Sylvia reached into her jacket pocket and pulled out a small jar. As she unscrewed the lid, Marzi smelled something sweet, like candied orange peels. Then she dipped her finger into the transparent cream and began to spread it across his wrists, concentrating on the areas where his struggles against the rope had rubbed his skin raw. The ointment felt cool against the heat of his pain, and Marzi remembered snow. Remembered that Sylvia had been there for him when no one else was.
“I’ve thought of you, from time to time,” he admitted. “Wondered what happened to you. Wondered if you ever decided to leave Kale.”
Sylvia bowed her head, letting the shadows add one more layer to the shields she hid behind. “I wanted to.

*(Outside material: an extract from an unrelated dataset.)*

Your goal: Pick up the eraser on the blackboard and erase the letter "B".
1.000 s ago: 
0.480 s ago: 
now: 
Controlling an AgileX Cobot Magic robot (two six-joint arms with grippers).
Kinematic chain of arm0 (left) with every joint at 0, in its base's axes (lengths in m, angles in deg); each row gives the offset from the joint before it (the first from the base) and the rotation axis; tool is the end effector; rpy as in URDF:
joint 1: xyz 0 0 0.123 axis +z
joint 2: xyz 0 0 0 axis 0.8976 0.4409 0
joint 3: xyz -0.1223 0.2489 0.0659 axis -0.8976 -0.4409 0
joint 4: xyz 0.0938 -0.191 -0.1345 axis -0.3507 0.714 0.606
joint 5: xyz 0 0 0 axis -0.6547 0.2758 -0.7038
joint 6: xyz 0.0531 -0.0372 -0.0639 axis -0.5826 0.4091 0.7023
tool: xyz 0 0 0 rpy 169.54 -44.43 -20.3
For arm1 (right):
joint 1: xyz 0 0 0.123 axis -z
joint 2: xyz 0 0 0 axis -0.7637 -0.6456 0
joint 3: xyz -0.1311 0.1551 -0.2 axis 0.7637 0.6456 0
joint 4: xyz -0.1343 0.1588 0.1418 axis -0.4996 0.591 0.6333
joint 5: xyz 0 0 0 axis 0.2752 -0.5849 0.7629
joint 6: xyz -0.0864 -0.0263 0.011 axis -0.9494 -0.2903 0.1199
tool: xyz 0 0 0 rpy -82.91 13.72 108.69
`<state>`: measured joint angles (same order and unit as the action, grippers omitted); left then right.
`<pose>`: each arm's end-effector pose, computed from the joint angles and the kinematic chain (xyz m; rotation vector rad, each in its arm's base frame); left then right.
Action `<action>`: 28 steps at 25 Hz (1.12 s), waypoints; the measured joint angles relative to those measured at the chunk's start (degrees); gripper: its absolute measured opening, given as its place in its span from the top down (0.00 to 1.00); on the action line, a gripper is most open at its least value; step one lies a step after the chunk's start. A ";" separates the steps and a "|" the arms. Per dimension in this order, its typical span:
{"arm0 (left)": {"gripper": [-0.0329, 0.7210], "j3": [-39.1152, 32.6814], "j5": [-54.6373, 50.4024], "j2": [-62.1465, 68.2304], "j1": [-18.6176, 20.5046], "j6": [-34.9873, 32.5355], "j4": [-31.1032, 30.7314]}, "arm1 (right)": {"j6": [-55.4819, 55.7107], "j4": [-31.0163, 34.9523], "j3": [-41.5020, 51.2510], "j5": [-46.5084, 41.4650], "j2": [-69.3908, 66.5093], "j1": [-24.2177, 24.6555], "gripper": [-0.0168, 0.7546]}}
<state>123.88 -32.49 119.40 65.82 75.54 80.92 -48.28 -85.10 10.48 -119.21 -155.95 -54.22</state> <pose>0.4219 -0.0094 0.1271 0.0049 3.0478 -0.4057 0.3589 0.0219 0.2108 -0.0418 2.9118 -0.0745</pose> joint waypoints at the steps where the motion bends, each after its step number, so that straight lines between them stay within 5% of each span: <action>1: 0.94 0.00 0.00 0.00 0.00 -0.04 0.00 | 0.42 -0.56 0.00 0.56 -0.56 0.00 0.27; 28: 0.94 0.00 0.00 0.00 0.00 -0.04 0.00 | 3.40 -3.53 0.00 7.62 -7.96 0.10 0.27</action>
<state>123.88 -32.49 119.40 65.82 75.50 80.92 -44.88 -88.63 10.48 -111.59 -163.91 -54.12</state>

But Kale isn’t an easy man to leave.”
“No,” Marzi confessed. “No, he isn’t.”
“After you left...after you left, everything got so crazy. Kale got so crazy. He’d take lovers home and then turn on them. He’d scream, throw things, he nearly pushed one of them out a window. I think there were times when he would have killed them if I hadn’t intervened. All because of the smallest failings. All because, I suppose, none of them were you.”
For a moment, Marzi’s eyes slipped shut, and memories floated through the darkness like petals dropping from a dying flower. Memories of the places he’d gone while Pepper slept. The people he’d let bind him, hurt him, take him hard and rough, as he searched for someone to replace Kale. But no one else spoke to him as tenderly. No one else held him in such a strong embrace. No one else bought him unimaginably expensive wine and then spent all night kissing the taste of it from his lips. They just left him feeling used, bruised, and alone. “I missed him, too.”
“I stayed because I was more afraid of him than ever before. But I also stayed because I felt...pity.”
Sylvia finished with the ointment and returned the jar to her pocket. Then she pulled back the blanket Kale had spread over Marzi. Gently, she placed her hands on his thighs, and spread them apart, revealing the blood that had dried on his skin and the sheets beneath him. “Oh, Marzi. How can you...? How can he...?”
Marzi winced, ashamed of his weakness. His sickness. “I don’t know. It must be a demon thing.” Bitter laughter crackled in his throat. “Have you heard? It turns out that I’m tainted, too.”
“You don’t know that,” Sylvia chided. “I’m the one who discovered your adoption records. There was nothing in them about your birth parents. If Kale implied otherwise, he’s just distorting things. Just like he always does.”
“Still, you have to admit. It would explain a lot.”
“Such as?”
Marzi swallowed. Outside, the clouds began to break apart, and a shaft of sunlight struck one of the pieces of glass embedded in the headboard, casting a blue tint over the room. As if the bed was a boat, and both he and Sylvia were hopelessly lost at sea. “Maybe it would explain why I couldn’t ask him to untie me and set me free. Not even when he dared me to.”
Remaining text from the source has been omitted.